Existing wood frame and brick structures often have wall cavities that leak air and water vapor, and ilarge amounts of heat.

The existing solution is to drill holes in the interior walls, and blow in foam insulation or cellulose.  But this neither creates a true vapor barrier, nor insulates uniformly.

Insulating without a vapor barrier can cause wall rot, attracting borer insects.   And just a few areas that are left uninsulated in a wall can nullify much of the benefit of the insulating the rest.

 

Suggested solution:

Deploy microbots into the wall cavity, through holes drilled in the inside wallboard.  First, small agile microbots which explore and map the peripheries of each cavity and its features and obstacles (e.g. electrical boxes), its air leaks, vapor permeance, etc.

Second, analyzing the exploration, and deploy stronger tube-pulling microbots into each cavity.  The tubes are umbilical  "tails," supplying power, vapor barrier fluid, and insulating foam/fill to the microbot "heads".  These larger microbots navigate to the peripheries of the wall cavity, while (i) plugging air leaks, and (ii) applying appropriate vapor barrier. 

After the leak plugs and vapor barrier pass testing, e.g., with a blower door and vapor tests, the microbots spray foam/fill, into the peripheries of the cavity, then they retreat back to the entry hole(s), still spraying foam/fill behind them, until the whole cavity is insulation filled.

Some microbots may be left operating, embedded in the cavity, to sense temperature and moisture levels.

To help microbots navigate the wall cavities and avoid electrical boxes etc, keepouts and other guidance information can be provided by an operator, and by nav/comm/power devices suctioned to the living space or weather sides of the wall.

The microbots concept can be adapted to other retrofit applications, such as inspection, HVAC, pulling electric wires, or HVAC, and will benefit from robotics development in these applications.

 

 


What actions do you propose?

Evaluate the market:  number of possible buildings, cost of insulation and ROI, cost of energy and CO2, cost/benefits of traditional insulation and air/vapor barrier methods.  Determine key markets/low hanging fruit: e.g.,[2015QBot]

  1. Ideally, create contest whereby the needed robotic technology might be created and tested by universities and research centers
  2. Find and court lead customers to develop and use this (or a better) microbotic insulating technique.  Debug, reduce costs, and reduce to practice, or reject method as appropriate.


Who will take these actions?

While research of enabling technologies is expected to be lead by university-type teams, the pilot implementation may be lead by insulating/retrofit/construction teams.

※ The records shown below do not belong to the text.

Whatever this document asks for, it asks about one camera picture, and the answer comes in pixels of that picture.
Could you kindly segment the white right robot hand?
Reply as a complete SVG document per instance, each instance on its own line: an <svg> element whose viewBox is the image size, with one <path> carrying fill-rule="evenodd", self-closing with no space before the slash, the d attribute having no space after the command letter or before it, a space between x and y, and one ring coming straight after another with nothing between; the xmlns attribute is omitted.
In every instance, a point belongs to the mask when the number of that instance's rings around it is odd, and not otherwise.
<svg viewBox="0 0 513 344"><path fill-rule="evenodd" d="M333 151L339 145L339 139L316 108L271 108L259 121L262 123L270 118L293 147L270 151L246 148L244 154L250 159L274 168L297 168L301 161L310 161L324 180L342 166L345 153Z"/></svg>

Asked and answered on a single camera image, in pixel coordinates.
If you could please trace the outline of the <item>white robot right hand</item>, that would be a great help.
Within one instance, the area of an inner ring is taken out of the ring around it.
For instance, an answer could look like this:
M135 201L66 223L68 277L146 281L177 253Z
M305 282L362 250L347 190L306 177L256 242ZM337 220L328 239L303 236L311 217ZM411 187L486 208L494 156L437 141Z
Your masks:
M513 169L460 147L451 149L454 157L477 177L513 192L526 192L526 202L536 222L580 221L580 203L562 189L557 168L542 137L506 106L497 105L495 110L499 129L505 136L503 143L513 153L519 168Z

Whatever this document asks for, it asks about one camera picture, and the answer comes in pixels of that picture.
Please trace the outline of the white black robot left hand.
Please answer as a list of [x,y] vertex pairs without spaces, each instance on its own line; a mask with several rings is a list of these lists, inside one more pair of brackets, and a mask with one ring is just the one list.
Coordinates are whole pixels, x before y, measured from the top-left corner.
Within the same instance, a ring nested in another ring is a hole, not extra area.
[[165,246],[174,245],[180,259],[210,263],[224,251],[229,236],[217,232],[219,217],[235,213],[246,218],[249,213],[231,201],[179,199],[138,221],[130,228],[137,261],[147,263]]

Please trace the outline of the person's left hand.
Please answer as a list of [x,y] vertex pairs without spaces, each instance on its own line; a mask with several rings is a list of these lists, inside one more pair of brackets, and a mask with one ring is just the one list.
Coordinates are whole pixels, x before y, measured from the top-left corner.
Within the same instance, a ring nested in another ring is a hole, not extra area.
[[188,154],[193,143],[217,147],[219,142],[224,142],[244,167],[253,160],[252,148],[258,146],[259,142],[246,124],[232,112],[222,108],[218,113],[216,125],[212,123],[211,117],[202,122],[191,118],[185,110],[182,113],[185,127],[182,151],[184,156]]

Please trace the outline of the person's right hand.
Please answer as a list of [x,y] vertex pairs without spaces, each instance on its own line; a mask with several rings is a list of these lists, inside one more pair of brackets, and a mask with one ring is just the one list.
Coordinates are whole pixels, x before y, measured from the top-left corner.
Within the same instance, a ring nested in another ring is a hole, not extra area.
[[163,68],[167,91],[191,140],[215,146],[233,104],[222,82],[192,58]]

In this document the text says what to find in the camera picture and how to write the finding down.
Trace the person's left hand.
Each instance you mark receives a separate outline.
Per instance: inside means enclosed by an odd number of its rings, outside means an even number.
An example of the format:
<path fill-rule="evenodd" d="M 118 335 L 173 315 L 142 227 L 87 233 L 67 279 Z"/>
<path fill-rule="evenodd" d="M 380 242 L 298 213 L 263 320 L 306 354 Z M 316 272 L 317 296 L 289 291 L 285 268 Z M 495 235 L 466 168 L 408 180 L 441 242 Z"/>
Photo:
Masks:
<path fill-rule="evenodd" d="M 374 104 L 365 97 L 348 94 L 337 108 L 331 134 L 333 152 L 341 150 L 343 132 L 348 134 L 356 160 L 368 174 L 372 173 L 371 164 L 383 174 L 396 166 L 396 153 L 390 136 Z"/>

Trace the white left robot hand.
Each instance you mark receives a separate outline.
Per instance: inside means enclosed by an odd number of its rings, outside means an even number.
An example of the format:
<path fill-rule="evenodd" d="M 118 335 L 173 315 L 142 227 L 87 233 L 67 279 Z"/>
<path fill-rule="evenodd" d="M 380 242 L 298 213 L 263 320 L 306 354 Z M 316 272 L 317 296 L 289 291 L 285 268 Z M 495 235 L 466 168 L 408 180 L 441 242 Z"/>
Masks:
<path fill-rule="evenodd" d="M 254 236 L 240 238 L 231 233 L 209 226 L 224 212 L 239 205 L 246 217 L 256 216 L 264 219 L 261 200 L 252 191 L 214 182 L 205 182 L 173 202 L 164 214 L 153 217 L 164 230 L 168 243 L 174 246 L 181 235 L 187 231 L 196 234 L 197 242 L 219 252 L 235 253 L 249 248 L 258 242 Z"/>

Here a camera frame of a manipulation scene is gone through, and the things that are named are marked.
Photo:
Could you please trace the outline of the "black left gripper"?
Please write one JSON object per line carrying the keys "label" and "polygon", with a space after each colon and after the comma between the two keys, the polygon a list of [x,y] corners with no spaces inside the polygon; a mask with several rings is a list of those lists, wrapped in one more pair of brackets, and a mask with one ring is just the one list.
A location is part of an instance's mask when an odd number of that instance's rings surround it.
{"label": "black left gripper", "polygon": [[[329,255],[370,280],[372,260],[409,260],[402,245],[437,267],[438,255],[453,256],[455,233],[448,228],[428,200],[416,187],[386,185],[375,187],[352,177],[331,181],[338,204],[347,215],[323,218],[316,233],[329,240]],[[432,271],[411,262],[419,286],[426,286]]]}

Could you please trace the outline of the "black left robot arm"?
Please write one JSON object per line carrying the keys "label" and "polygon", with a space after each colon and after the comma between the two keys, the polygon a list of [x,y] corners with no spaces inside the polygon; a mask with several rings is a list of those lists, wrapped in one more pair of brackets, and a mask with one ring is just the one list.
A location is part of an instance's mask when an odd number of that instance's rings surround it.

Governments can support the effort by helping building owners overcome/recoup the cost of building energy retrofit.


Where will these actions be taken?

While the research of enabling technologies could occur worldwide, buildings in higher and mid-latitudes that need heating in winter and especially that need cooling in summer as well, could benefit from the combination of insulation and as well the vapor barriers.


How much will emissions be reduced or sequestered vs. business as usual levels?

As an example of the possible savings, take a poorly ininsulated house in say the northeastern USA, EPA Zone 5c to be precise. New houses in Zone 5c should have R15 or more insulation in their walls.

If say the proposed wall sealing/insulating concept is used, the R-value of a 2000-ft^2 home could increase from R10 or lower, up to R15 or higher, will save ~300 liters of fuel oil or more, with payback time of ~5 years, and ~750 kg CO2 avoided annually.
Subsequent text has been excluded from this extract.